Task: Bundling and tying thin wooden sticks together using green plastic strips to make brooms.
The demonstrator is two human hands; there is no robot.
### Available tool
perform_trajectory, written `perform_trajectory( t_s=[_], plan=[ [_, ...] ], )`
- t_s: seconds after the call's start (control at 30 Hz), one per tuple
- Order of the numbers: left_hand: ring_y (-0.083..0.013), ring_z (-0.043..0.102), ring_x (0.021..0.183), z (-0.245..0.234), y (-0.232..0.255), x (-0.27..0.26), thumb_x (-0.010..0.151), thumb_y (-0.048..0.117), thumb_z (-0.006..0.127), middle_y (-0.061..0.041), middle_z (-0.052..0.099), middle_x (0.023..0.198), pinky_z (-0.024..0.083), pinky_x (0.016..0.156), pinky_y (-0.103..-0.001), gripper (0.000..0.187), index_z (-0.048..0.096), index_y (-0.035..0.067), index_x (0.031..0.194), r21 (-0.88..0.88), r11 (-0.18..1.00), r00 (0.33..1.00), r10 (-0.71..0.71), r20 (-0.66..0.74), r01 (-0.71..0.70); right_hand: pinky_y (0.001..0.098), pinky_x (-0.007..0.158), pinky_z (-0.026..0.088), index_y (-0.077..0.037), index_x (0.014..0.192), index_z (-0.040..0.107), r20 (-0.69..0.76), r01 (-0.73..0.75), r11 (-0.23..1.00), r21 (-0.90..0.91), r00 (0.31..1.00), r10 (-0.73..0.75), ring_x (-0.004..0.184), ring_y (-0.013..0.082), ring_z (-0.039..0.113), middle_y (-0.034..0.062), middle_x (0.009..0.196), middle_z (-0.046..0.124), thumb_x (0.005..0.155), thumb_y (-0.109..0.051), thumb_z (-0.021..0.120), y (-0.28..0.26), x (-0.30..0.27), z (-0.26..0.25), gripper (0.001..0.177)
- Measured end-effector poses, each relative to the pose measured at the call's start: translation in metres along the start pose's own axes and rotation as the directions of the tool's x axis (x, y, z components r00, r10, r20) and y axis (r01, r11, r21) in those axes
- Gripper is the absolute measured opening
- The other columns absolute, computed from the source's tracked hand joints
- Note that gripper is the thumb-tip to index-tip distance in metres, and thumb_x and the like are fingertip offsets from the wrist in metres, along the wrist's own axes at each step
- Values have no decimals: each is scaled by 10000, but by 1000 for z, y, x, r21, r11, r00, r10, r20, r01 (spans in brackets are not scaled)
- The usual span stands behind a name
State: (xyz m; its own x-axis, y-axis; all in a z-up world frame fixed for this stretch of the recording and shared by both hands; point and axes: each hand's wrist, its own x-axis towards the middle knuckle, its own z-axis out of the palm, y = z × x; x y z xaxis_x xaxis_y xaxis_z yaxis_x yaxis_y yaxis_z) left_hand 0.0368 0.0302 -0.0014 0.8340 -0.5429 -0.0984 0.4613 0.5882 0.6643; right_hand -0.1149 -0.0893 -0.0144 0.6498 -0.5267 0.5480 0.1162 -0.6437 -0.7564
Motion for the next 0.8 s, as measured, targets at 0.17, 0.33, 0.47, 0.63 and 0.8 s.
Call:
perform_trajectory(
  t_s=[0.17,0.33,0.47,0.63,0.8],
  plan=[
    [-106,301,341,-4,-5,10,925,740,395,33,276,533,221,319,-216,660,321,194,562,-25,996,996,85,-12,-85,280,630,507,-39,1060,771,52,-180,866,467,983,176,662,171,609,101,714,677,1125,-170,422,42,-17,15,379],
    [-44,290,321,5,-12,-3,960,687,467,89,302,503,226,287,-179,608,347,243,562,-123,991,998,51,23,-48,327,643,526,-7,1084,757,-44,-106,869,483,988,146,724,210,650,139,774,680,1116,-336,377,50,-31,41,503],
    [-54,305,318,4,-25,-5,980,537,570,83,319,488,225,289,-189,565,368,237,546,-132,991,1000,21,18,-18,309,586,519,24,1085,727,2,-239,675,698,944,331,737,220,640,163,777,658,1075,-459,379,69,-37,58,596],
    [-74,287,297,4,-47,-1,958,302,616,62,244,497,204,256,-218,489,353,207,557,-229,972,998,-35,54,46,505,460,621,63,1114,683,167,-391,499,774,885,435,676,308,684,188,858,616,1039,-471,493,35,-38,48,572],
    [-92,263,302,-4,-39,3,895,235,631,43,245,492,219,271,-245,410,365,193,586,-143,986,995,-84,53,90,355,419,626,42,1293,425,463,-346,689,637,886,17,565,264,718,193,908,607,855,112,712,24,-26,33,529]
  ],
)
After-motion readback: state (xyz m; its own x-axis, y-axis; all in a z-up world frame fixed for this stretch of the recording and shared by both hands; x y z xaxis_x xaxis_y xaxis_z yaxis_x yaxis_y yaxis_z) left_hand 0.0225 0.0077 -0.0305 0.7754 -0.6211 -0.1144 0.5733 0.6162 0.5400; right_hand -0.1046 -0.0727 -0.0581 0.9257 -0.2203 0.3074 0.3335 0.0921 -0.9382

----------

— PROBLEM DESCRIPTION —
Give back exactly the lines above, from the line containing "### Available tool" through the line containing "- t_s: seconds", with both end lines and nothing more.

— TASK ANSWER —
### Available tool
perform_trajectory, written `perform_trajectory( t_s=[_], plan=[ [_, ...] ], )`
- t_s: seconds after the call's start (control at 30 Hz), one per tuple

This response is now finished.